◆ **HOW TO COMPLETE THIS TASK**:
Set down exactly, from the records below, the line with "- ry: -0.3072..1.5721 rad" through the line with "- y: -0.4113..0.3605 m", and nothing else.

══════════════════════════════

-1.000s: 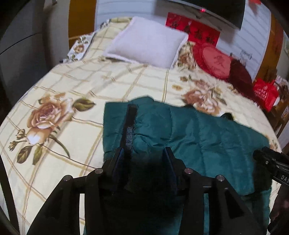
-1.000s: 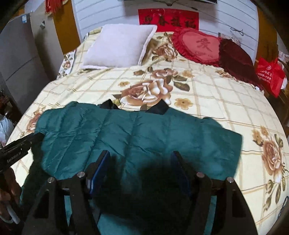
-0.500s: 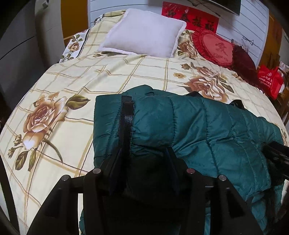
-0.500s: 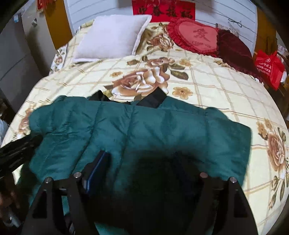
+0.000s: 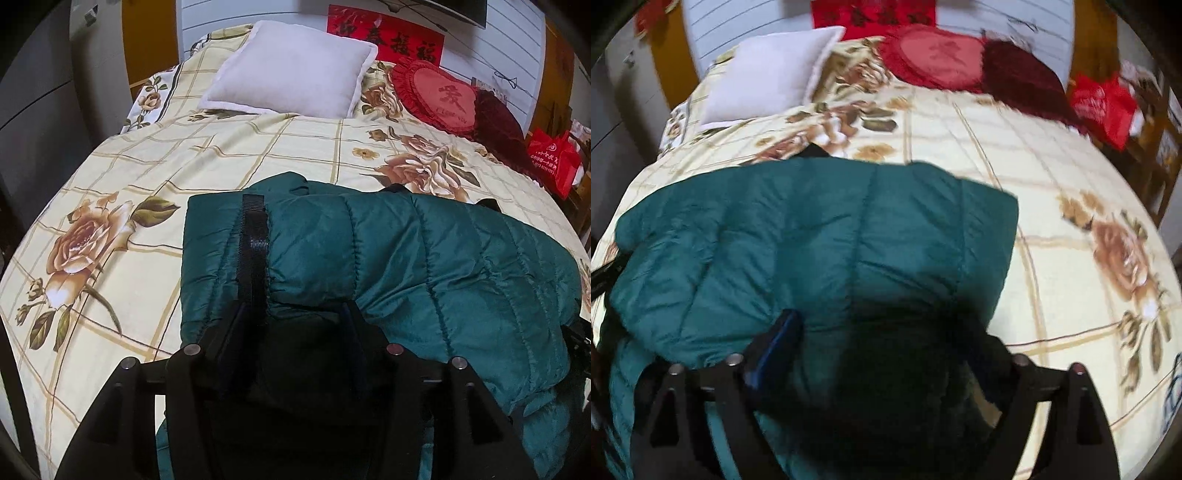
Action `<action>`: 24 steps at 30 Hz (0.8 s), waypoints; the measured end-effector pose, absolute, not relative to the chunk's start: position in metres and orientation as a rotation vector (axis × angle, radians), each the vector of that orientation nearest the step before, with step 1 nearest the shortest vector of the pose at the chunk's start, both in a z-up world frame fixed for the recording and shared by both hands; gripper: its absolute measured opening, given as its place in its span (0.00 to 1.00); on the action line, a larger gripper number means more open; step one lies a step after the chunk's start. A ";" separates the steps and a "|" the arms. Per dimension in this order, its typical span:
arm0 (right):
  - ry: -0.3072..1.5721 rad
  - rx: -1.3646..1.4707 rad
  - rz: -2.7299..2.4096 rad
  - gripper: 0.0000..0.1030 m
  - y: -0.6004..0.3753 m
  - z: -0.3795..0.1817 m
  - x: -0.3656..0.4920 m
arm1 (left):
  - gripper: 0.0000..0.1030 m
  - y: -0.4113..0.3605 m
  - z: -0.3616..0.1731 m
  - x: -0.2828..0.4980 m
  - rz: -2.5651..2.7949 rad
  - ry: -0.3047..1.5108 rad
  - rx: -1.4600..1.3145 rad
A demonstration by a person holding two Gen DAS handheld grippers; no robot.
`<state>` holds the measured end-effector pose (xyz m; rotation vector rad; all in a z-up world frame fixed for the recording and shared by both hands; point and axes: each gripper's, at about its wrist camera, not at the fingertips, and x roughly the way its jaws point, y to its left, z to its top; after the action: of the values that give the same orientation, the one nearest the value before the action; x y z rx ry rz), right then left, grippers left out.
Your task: Fold large clothes
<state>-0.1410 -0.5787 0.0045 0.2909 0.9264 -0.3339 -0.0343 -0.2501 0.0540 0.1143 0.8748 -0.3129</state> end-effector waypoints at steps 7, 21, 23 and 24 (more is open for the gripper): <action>0.866 0.316 -0.343 0.89 -0.579 0.035 -0.178 | 0.34 -0.251 0.052 -0.035 -0.307 0.866 0.119; 0.909 0.225 -0.301 0.90 -0.543 0.014 -0.152 | 0.37 -0.249 0.051 -0.037 -0.310 0.859 0.116; 0.902 0.218 -0.297 0.90 -0.543 0.015 -0.154 | 0.37 -0.249 0.052 -0.036 -0.315 0.857 0.111; 0.900 0.222 -0.295 0.90 -0.544 0.017 -0.156 | 0.37 -0.249 0.052 -0.036 -0.317 0.857 0.107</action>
<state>-0.1555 -0.5437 0.0172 0.2217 0.8996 -0.2947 -0.0361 -0.2488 0.0519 0.1067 0.8565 -0.3171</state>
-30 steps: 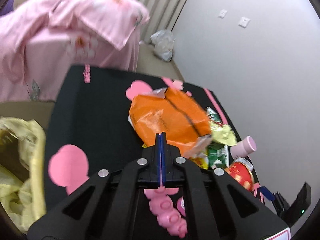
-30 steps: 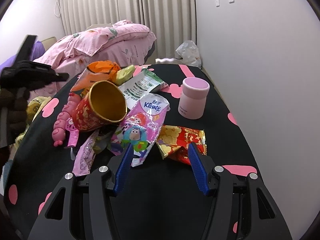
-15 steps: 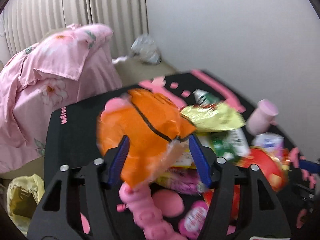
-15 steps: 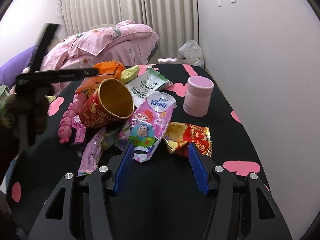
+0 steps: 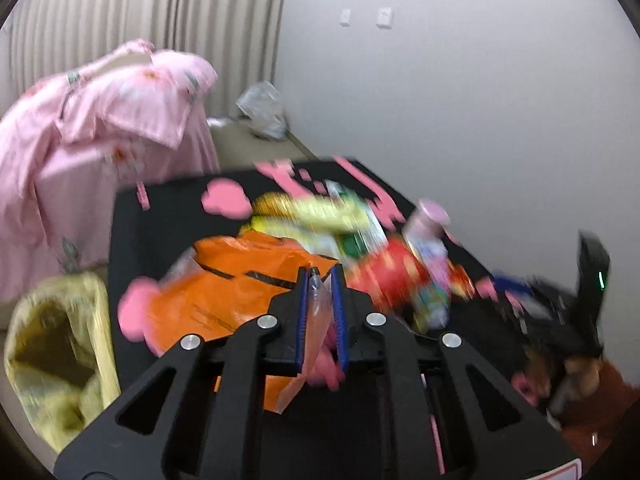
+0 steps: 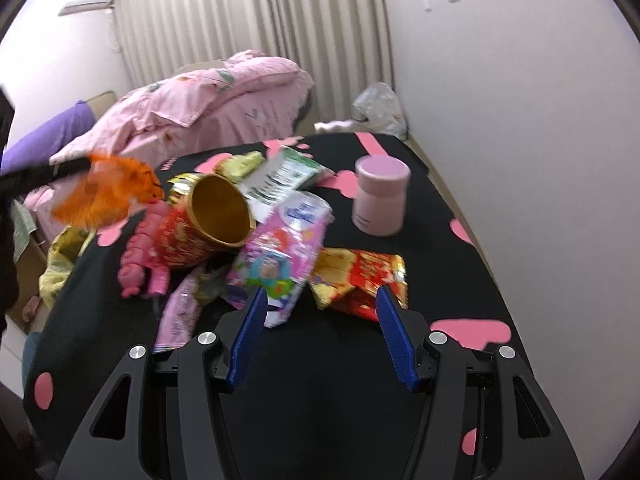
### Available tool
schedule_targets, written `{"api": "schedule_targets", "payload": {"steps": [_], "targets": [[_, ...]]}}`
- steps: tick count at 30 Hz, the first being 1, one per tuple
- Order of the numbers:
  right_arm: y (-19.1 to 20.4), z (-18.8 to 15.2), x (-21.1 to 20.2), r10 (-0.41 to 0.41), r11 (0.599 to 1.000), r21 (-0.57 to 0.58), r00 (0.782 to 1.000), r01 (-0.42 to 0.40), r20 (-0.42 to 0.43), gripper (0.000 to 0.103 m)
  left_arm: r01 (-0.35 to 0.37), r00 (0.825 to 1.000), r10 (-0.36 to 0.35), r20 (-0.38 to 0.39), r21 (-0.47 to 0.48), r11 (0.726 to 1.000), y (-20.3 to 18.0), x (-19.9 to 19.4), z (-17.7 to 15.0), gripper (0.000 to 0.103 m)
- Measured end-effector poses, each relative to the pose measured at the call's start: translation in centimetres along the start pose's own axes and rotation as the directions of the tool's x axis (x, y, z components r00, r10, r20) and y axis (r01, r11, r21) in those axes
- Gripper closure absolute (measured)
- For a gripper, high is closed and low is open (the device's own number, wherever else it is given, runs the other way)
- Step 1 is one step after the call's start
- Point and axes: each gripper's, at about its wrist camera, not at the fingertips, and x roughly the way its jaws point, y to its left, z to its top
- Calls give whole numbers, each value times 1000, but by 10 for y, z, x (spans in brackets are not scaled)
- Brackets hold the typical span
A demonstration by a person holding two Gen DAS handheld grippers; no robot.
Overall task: Collect trash
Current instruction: 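Reach the left gripper to the orange plastic bag and grasp it, then grasp the red paper cup with the right gripper while the left lifts the orange bag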
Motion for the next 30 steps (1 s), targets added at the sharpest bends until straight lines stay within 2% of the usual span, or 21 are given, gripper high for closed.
{"api": "schedule_targets", "payload": {"steps": [5,9,10,12,14,18,20,21,26,28,30], "targets": [[29,21,-1,94,994,-64,995,-93,15,49,65,993,-67,-95,-25,998,-4,-4,-59,92],[59,46,19,170,979,-111,985,-168,6,49,97,984,-105,-142,-58,994,-2,2,-86,90],[62,50,25,172,979,-109,985,-171,-2,49,104,982,-114,-147,-72,992,-1,4,-89,89],[70,58,44,161,981,-100,986,-164,-35,52,122,979,-136,-152,-96,988,1,5,-93,79],[75,61,64,146,983,-103,986,-153,-79,67,130,978,-148,-149,-119,984,3,1,-94,70],[81,58,67,230,964,-110,967,-242,-111,81,148,979,-165,-121,-134,980,5,-13,-97,60],[86,55,59,246,956,-134,963,-259,-109,93,146,982,-161,-102,-143,979,9,-21,-99,59],[89,53,52,229,957,-160,968,-243,-102,95,143,983,-158,-94,-149,978,11,-25,-99,58],[96,49,22,213,951,-220,976,-218,-48,97,137,990,-140,-1,-179,974,26,-47,-92,45],[95,46,11,206,953,-221,978,-206,-21,97,98,995,-97,16,-206,974,38,-50,-86,44],[92,45,5,205,956,-214,979,-202,-8,97,18,1000,-14,16,-253,967,53,-46,-81,44]]}}
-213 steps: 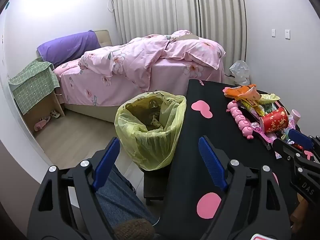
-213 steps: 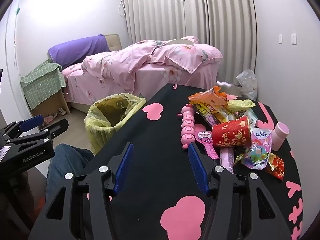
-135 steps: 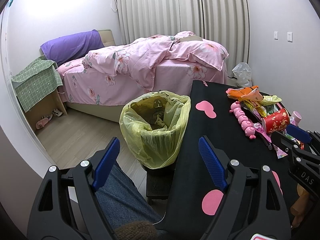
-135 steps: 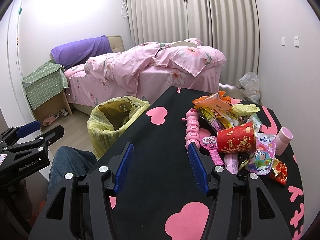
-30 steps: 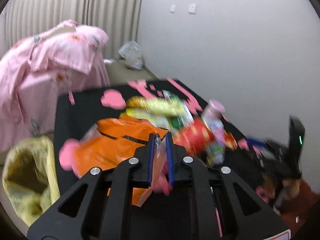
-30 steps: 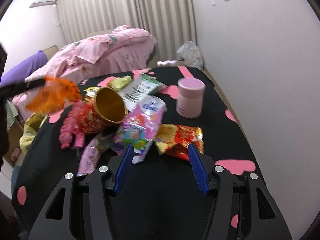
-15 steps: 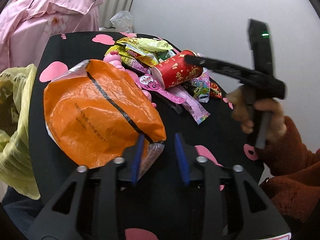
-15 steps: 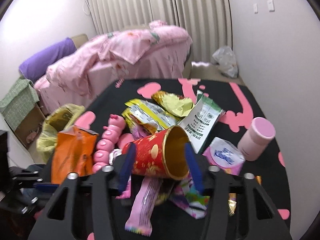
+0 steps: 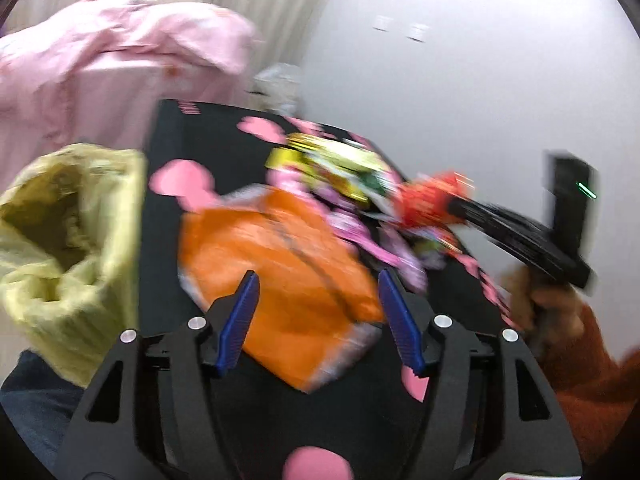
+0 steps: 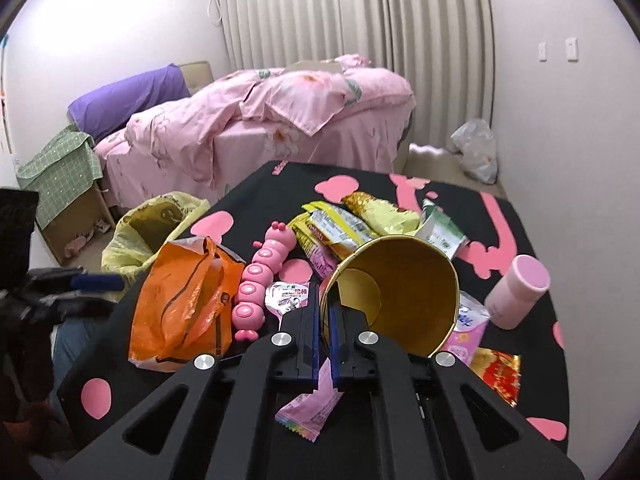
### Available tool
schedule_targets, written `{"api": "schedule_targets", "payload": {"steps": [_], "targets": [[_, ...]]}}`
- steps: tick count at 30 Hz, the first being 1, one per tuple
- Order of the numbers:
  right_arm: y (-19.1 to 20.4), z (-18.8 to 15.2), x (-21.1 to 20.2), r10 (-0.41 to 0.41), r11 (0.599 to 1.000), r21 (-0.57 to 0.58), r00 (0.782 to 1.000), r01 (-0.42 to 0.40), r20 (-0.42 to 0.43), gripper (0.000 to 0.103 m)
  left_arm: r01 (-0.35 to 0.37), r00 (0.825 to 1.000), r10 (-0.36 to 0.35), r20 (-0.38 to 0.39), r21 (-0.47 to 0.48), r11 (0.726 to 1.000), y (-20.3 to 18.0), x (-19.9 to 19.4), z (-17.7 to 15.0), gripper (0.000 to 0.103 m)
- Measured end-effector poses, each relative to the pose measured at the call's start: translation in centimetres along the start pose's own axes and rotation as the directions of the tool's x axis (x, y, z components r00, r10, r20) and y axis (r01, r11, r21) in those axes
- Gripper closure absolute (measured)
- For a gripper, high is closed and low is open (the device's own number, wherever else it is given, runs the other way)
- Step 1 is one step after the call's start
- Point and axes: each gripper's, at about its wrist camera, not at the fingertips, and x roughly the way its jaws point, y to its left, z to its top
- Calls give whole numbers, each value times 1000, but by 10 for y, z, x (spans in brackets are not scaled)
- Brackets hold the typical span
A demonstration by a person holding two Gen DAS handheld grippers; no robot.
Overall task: Collect trash
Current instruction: 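Grasp the red paper cup with the right gripper while the left lifts the orange bag, then carry the orange bag and red cup over the yellow trash bag with both grippers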
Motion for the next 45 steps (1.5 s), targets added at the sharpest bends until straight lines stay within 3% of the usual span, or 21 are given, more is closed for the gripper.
{"api": "schedule_targets", "payload": {"steps": [1,4,7,11,13,15,18,21,25,29,32,40,43,45], "targets": [[-1,-2,-4,-3,1000,10,1000,3,8,97,-70,997,71,19,-34,997,11,4,5,44],[-4,-8,-8,1,999,33,1000,-2,10,97,-181,982,183,33,-64,981,31,19,19,44],[-6,-14,-12,-2,999,32,1000,2,7,97,-170,985,170,0,25,985,38,39,34,44],[-8,-21,-18,-11,1000,24,1000,11,4,97,-178,973,194,-126,123,976,45,73,40,45],[-9,-23,-18,-12,1000,29,1000,12,0,97,-179,964,197,-180,111,978,45,84,37,56],[-8,-23,-19,-10,999,30,1000,10,1,97,-174,964,190,-186,102,979,41,88,32,72],[-2,-20,-24,-7,1000,16,1000,7,16,97,-190,967,201,-160,83,978,36,82,25,89],[6,-15,-30,-5,1000,-8,999,6,40,97,-204,972,209,-107,61,977,29,61,20,95],[13,-10,-35,7,1000,-20,999,-6,47,97,-231,973,231,2,27,973,24,20,20,96],[24,-6,-37,37,999,-30,998,-35,50,97,-270,961,267,75,28,963,19,-17,22,96],[36,-2,-40,51,998,-50,997,-48,52,97,-300,949,295,108,24,954,20,-37,21,96],[63,11,-37,111,991,-74,993,-108,47,97,-288,943,285,174,-3,957,28,-71,17,96],[82,21,-33,134,985,-112,990,-128,46,97,-301,931,301,207,-34,953,39,-86,19,96],[92,28,-31,149,981,-133,988,-141,46,97,-333,912,338,232,-62,941,48,-98,21,96]]}}
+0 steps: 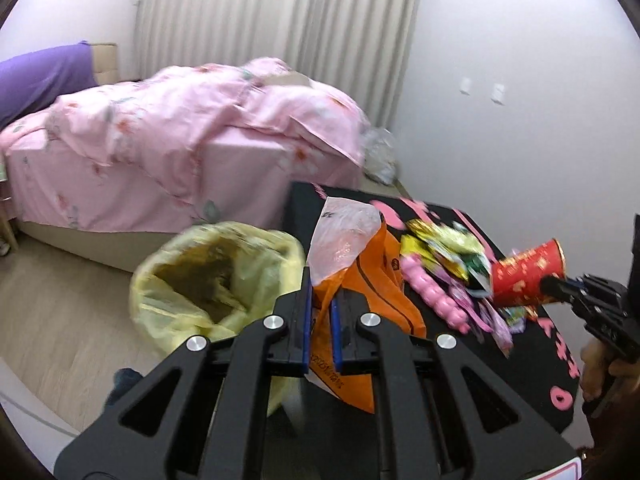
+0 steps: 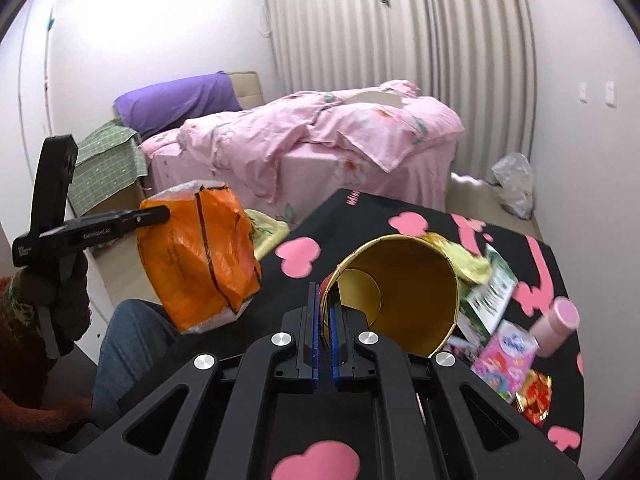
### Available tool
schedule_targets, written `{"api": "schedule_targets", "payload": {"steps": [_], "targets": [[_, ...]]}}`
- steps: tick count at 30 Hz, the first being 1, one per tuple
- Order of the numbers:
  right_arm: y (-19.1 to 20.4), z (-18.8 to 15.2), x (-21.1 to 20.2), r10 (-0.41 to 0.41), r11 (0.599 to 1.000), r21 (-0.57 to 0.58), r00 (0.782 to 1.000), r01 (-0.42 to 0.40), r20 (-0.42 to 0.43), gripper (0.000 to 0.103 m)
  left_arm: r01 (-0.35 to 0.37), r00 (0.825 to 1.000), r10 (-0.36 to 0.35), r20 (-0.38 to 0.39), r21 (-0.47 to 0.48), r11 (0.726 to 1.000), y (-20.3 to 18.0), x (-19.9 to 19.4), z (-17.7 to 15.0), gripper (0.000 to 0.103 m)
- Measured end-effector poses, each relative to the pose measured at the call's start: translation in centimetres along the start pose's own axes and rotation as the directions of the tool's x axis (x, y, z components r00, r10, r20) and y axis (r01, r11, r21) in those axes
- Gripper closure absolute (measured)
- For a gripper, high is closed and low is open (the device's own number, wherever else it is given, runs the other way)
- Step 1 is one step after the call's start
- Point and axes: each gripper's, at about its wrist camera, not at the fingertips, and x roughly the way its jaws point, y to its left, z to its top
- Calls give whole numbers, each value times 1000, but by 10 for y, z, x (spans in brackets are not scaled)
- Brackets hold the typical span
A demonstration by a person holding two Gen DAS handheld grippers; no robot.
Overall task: Collect trash
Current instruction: 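Carry the orange bag and red cup over the yellow trash bag with both grippers, then open both grippers to drop the orange bag and red cup into the trash bag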
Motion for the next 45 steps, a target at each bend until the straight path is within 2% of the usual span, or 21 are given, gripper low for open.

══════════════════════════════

◆ **ANSWER TO THE PROBLEM**:
  - ry: -0.3072..1.5721 rad
  - rx: -1.3646..1.4707 rad
  - rz: -2.7299..2.4096 rad
  - gripper: 0.0000..0.1030 m
  - y: -0.6004..0.3753 m
  - z: -0.3795..0.1817 m
  - x: -0.3656..0.4920 m
arm1 (left):
  - gripper: 0.0000..0.1030 m
  - y: -0.4113..0.3605 m

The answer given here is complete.